(n.) A float; esp. a floating object moored to the bottom, to mark a channel or to point out the position of something beneath the water, as an anchor, shoal, rock, etc.
(v. t.) To keep from sinking in a fluid, as in water or air; to keep afloat; -- with up.
(v. t.) To support or sustain; to preserve from sinking into ruin or despondency.
(v. t.) To fix buoys to; to mark by a buoy or by buoys; as, to buoy an anchor; to buoy or buoy off a channel.
(v. i.) To float; to rise like a buoy.
Example Sentences:
(1) The metacercaria-detecting buoy method was applied to rice fields fertilized with cattle manure for 7 days in mid-summer, as well as to fields located closely to cattle pens, but not fertilized.

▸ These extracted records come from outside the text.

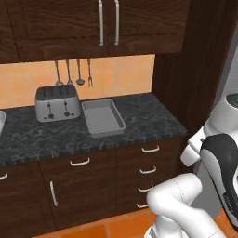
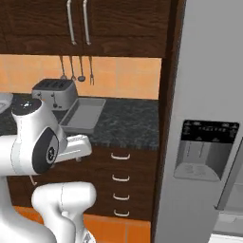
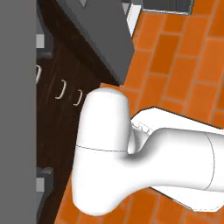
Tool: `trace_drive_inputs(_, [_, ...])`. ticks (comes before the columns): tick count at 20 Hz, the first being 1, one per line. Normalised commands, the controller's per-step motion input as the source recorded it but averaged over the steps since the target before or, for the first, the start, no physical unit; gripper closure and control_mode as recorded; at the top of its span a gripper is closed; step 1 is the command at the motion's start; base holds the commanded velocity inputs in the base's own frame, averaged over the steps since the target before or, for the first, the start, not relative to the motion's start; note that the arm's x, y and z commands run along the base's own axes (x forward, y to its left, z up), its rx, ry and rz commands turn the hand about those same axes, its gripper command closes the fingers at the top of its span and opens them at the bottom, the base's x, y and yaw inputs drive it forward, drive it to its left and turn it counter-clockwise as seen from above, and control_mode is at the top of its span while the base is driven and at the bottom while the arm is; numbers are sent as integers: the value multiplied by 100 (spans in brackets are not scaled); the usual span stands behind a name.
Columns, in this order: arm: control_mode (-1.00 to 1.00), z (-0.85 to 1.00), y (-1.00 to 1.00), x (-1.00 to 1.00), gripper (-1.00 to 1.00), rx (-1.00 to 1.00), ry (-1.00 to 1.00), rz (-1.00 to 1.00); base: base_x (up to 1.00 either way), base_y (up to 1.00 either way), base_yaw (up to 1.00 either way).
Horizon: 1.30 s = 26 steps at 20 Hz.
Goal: Place one lemon wedge and one chicken drumstick in each tupperware on the nearby counter, to pack two identical lunches.
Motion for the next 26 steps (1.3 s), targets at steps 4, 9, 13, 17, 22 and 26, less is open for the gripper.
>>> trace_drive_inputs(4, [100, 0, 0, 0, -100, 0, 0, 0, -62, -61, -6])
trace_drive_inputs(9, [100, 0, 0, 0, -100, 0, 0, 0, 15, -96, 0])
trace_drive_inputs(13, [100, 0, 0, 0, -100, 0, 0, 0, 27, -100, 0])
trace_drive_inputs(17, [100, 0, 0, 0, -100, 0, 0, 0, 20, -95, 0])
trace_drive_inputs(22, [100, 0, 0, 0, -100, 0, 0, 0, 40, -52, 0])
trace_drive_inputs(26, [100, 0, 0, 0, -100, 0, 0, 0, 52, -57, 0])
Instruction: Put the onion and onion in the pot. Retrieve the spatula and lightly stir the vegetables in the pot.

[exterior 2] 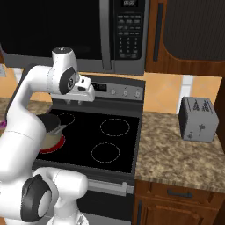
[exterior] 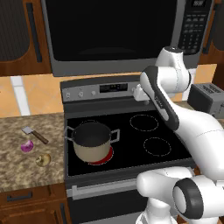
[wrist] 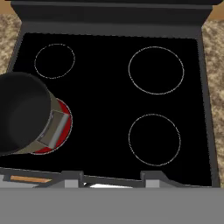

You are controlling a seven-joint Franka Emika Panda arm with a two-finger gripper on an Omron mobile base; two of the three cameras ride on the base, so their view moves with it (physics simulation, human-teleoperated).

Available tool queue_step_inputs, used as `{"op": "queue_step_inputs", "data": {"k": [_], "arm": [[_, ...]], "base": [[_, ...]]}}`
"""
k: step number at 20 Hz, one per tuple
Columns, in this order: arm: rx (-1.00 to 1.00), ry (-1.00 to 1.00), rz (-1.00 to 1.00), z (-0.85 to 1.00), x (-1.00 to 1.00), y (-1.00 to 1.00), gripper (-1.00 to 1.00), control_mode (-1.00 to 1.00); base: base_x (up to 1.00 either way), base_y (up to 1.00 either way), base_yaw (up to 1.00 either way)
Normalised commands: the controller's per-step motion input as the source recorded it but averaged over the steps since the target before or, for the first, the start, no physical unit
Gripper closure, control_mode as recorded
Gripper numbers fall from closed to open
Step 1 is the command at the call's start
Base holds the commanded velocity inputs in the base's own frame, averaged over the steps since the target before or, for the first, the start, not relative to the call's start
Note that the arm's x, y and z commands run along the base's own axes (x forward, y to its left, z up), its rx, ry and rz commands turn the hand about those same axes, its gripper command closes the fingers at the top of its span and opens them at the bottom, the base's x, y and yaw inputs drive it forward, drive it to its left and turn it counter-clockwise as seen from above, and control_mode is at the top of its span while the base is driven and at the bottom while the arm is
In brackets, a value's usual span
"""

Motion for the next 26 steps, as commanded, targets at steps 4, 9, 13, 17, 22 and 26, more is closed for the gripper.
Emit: {"op": "queue_step_inputs", "data": {"k": [4, 9, 13, 17, 22, 26], "arm": [[0.00, 0.00, 0.00, 0.00, 0.00, 0.00, -1.00, 1.00], [0.00, 0.00, 0.00, 0.00, 0.00, 0.00, -1.00, 1.00], [0.00, 0.00, 0.00, 0.00, 0.00, 0.00, -1.00, 1.00], [0.00, 0.00, 0.00, 0.00, 0.00, 0.00, -1.00, 1.00], [0.00, 0.00, 0.00, 0.00, 0.00, 0.00, -1.00, 1.00], [0.00, 0.00, 0.00, 0.00, 0.00, 0.00, -1.00, 1.00]], "base": [[0.00, 0.00, 0.00], [-0.05, 0.49, 0.00], [0.00, 0.92, 0.00], [0.00, 0.89, 0.00], [0.00, 0.75, 0.00], [0.24, 0.27, 0.00]]}}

(2) Spending, though, has continued to rise in line with Labour's plans, buoyed by growing expenditure on unemployment benefit as the jobless total has risen by over 600,000 in the past year.
(3) Helen Dickinson, chief executive of the BRC, described the Christmas period as a disappointing close to the year for retailers, who expected the “underlying momentum of an improving consumer environment buoyed by rising real incomes, low inflation and low unemployment” to feed into higher sales growth.
(4) Supporters of a change in the law were buoyed last month when voters in the US state of Washington decided to legalise assisted suicide, joining their state to a list of safe havens for the practice which includes the Netherlands, Belgium, Luxembourg, Switzerland and the US state of Oregon.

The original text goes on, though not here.